In the 1990s, UZGA began overhauling more modern TV3-117 helicopter engines and their modifications, and was the first enterprise in Russia to master the technology for repairing the GTD-350 engine for Mi-2 helicopters.

In 2003, was repairing AI-9V engines, and in 2007, the first repair of the NK-12ST engine for gas compressor units was carried out. In 2013 the plant started the production of Diamond light aircraft. In 2015, the plant became the official representative of Textron Aviation in the Russian Federation and produced Bell-407 from the American manufacturer Bell Helicopter Textron.

== Aircraft development and production ==
Ural Works of Civil Aviation will manufacture both the 9-seat single-engine turboprop local airliner LMS-901 "Baikal" and 44-seat twin-engine turboprop regional airliner TVRS-44 "Ladoga".

The development of the LMS-901 aircraft started in 2019. The first flight took place on January 30, 2022.

Due to the sanctions of the European Union, the production of L-410 aircraft has been discontinued since 2022.

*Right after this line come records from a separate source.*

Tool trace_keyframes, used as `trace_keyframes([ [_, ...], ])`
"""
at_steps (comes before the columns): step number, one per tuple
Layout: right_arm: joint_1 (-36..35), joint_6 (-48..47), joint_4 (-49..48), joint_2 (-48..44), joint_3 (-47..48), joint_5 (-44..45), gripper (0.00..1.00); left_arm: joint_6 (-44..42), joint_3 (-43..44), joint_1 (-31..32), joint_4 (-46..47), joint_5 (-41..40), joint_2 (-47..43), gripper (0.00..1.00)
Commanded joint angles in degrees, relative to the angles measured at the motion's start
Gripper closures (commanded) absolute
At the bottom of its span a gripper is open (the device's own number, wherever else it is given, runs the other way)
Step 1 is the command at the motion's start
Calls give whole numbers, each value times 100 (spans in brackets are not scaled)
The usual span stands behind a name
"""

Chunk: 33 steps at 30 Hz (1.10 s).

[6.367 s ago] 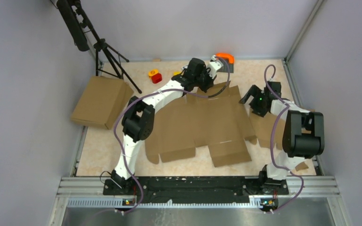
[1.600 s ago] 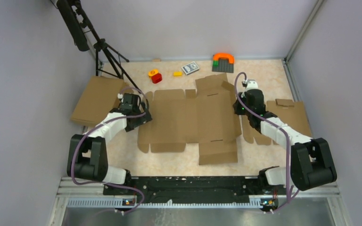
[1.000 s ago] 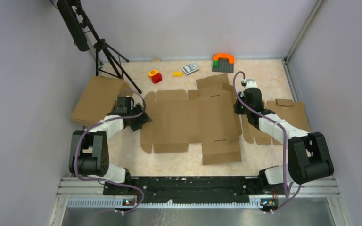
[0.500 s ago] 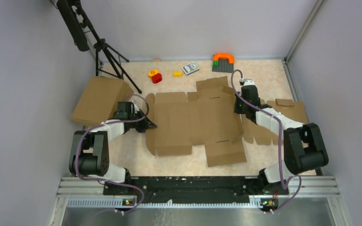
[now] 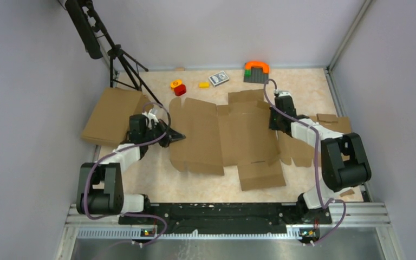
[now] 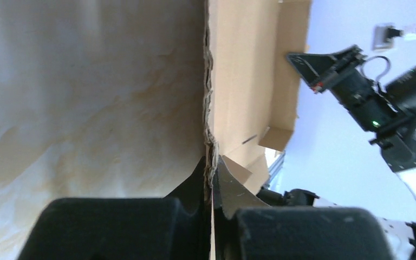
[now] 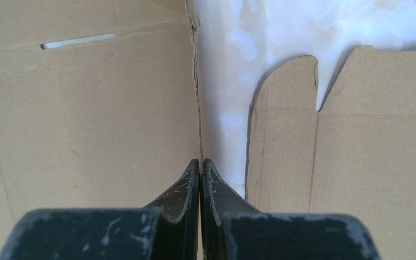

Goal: Fold the paper box

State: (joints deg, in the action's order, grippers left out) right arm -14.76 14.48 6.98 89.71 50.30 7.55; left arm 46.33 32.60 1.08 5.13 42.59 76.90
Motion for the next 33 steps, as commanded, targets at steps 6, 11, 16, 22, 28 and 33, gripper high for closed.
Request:
trace_keyframes([
  [6, -29, 136, 417, 340, 442, -69, 100, 1190, -333, 15, 2026, 1150, 75, 99],
  [11, -7, 175, 457, 375, 479, -26, 100, 1435, -317, 9, 2131, 1329, -341, 99],
  [16, 3, 181, 497, 431, 538, -103, 100, 1866, -395, -35, 2594, 1506, -571, 98],
  [22, -6, 205, 374, 399, 510, -551, 100, 2044, -525, -38, 3010, 1476, -281, 97],
  [28, -2, 223, 441, 518, 568, -675, 100, 3753, -968, -28, 5977, 1712, 666, 98],
  [33, -8, 224, 544, 566, 639, -571, 100, 3637, -1009, 85, 6153, 1651, 1011, 98],
])
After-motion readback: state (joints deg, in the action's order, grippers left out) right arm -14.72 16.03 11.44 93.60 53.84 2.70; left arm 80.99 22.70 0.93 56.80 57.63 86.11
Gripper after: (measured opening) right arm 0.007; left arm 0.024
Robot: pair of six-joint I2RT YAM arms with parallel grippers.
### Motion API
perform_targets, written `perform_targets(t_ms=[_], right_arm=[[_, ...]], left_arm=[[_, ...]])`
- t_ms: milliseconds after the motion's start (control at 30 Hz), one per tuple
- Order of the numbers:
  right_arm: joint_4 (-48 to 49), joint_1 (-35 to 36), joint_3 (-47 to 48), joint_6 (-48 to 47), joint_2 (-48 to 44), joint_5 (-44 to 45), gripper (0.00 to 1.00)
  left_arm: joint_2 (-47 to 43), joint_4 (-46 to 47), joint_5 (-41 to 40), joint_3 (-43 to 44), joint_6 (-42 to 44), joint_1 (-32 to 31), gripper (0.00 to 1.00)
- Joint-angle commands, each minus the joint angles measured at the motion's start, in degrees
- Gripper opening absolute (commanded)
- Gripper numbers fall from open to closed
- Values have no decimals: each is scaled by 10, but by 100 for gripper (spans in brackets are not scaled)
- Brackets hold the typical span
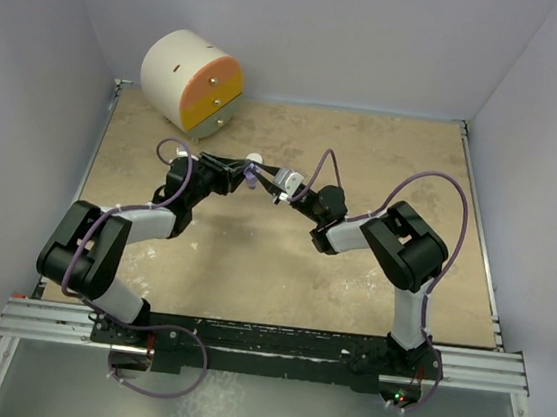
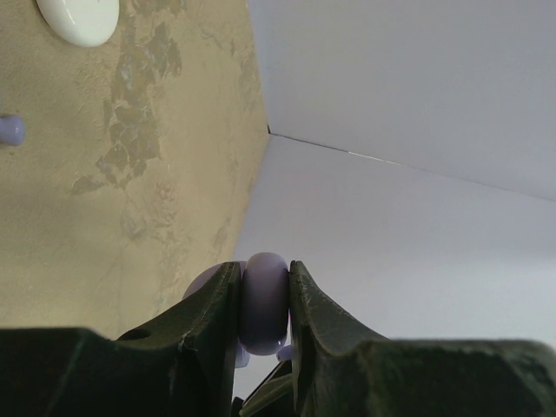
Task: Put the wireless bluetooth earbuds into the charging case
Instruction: Place the earbud in the charging case.
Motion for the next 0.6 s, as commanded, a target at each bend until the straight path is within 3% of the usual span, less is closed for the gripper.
perform_targets(t_ms=[0, 567], right_arm=[[440, 1, -1, -14, -30, -12, 0], [448, 0, -5, -17, -25, -8, 0]], left_arm=[[-26, 14, 4, 26, 13, -4, 0], [-38, 7, 7, 27, 12, -11, 0]])
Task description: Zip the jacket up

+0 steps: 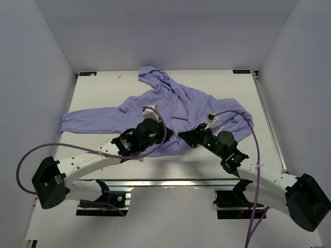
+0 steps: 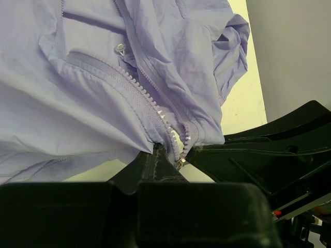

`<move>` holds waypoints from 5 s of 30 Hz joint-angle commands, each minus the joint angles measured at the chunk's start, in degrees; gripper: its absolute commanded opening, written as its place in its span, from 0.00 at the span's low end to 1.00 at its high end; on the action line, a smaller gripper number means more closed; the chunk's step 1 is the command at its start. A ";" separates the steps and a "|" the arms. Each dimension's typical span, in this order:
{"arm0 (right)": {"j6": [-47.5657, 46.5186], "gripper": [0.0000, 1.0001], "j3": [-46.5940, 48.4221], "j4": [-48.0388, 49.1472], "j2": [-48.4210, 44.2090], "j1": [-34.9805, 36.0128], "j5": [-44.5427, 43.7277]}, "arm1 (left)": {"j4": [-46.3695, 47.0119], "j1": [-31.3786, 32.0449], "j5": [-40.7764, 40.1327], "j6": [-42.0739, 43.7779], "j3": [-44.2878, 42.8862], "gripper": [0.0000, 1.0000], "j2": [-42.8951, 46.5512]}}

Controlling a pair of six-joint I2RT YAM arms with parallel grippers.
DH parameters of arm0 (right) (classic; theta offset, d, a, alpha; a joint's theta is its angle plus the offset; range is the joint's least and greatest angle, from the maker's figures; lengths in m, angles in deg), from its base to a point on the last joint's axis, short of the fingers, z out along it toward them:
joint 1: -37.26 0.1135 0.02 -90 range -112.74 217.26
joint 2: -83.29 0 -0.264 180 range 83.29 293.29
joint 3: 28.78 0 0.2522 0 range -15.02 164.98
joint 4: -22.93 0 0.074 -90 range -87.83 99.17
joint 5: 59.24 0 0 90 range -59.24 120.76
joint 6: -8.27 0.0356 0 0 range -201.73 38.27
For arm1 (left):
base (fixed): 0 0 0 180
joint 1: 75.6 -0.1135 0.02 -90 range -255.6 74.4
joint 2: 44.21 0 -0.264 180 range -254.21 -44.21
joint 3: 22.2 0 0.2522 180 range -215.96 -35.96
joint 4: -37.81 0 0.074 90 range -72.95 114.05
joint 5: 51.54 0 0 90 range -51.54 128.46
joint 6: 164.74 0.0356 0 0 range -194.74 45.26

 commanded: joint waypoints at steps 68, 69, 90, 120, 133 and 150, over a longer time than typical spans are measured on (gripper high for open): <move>5.93 0.00 -3.49 9.93 -2.88 5.77 -14.35 | -0.47 1.53 6.01 0.28 -2.77 0.00 -2.29; 6.45 0.00 -3.49 10.01 -2.79 5.77 -14.87 | -0.55 1.71 5.93 0.19 -2.60 0.00 -2.21; 7.95 0.00 1.52 -2.03 -4.02 4.81 -10.14 | -3.81 4.52 6.80 3.78 -4.00 0.00 -4.49; 5.67 0.00 5.13 -20.91 -8.77 3.84 -3.46 | -15.40 12.61 -3.47 6.08 -12.61 0.08 -10.20; 13.84 0.00 -0.50 -17.15 -8.94 3.84 1.91 | -18.48 12.34 -8.93 3.80 -8.93 0.57 -2.39; 18.41 0.00 -4.90 -8.71 -10.17 3.84 3.32 | 16.49 -1.36 22.78 -5.61 22.95 0.97 21.25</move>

For 2022 420 different aircraft have been assembled at the plant for all time.

===LMS-192===

LMS-192

In May 2024, Russia's latest civil aircraft manufacturing forecast featured the LMS-192 Osvey, a 19-seat high-wing commuter aircraft, powered by twin Klimov VK-800 turboprops.
A partnership between UZGA and the Belarusian 558 Aviation Repair Plant plan a production of 20 airframes in 2027, then 46 in following years for 158 to be built by the end of the decade.

== Aircraft ==

| Aircraft | Category | Remarks |
| Aircraft Industries L-410 NG | Regional airliner | Licensed production. Production concluded in 2021 due to lack of demand. |
| Aircraft Industries L-610 | Regional airliner | Licensed production. Development terminated. Project evolved into the TVRS-44 Ladoga. |
| Bell 407 | Utility helicopter | Licensed production. |
| Diamond DA40 | Light aircraft | Licensed production. |
| Diamond DA42 | Light aircraft | Licensed production. |
| UZGA LMS-9 | Utility aircraft | Development terminated. Project evolved into the LMS-192 Osvey. |
| UZGA LMS-19 | Utility aircraft |
| UZGA LMS-192 Osvey | Utility aircraft | Utility aircraft using two Klimov K-800 turboprop engines. Developed in cooperation with Diamond Aircraft and the 558th Aircraft Repair Plant in Belarus. Flight testing planned in 2025. |
| UZGA LMS-901 Baikal | Utility aircraft | Utility aircraft using the Klimov K-800 turboprop engine designed by Baikal Engineering. Undergoing flight testing using the General Electric H80 while in development. |
| UZGA TVRS-44 Ladoga | Regional airliner | Regional airliner powered by two Klimov TV7-117 engines. Flight testing planned in 2025. |
| UZGA UTS-800 | Trainer aircraft | Localised variant of the Diamond DART using the Klimov VK-800 turboprop engine. To supplement the Yakovlev Yak-130 lead-in-fighter trainer. Undergoing flight testing using the General Electric H80 while in development. |
| IAI UZGA Forpost | Reconnaissance UAV / Unmanned Combat Aerial Vehicle | Licensed copy of the Israeli IAI Searcher reconnaissance drone. Production continues as the Forpost-R and Forpost-RE variants which replace Israeli systems with domestic Russian components. |
| Sokol UZGA Altius | Reconnaissance UAV / Unmanned Combat Aerial Vehicle | Serial production variant of the heavy unmanned combat aerial vehicle designed by OKB Sokol. |

== Sanctions ==
The plant has been under EU, US Canadian and Australian sanctions.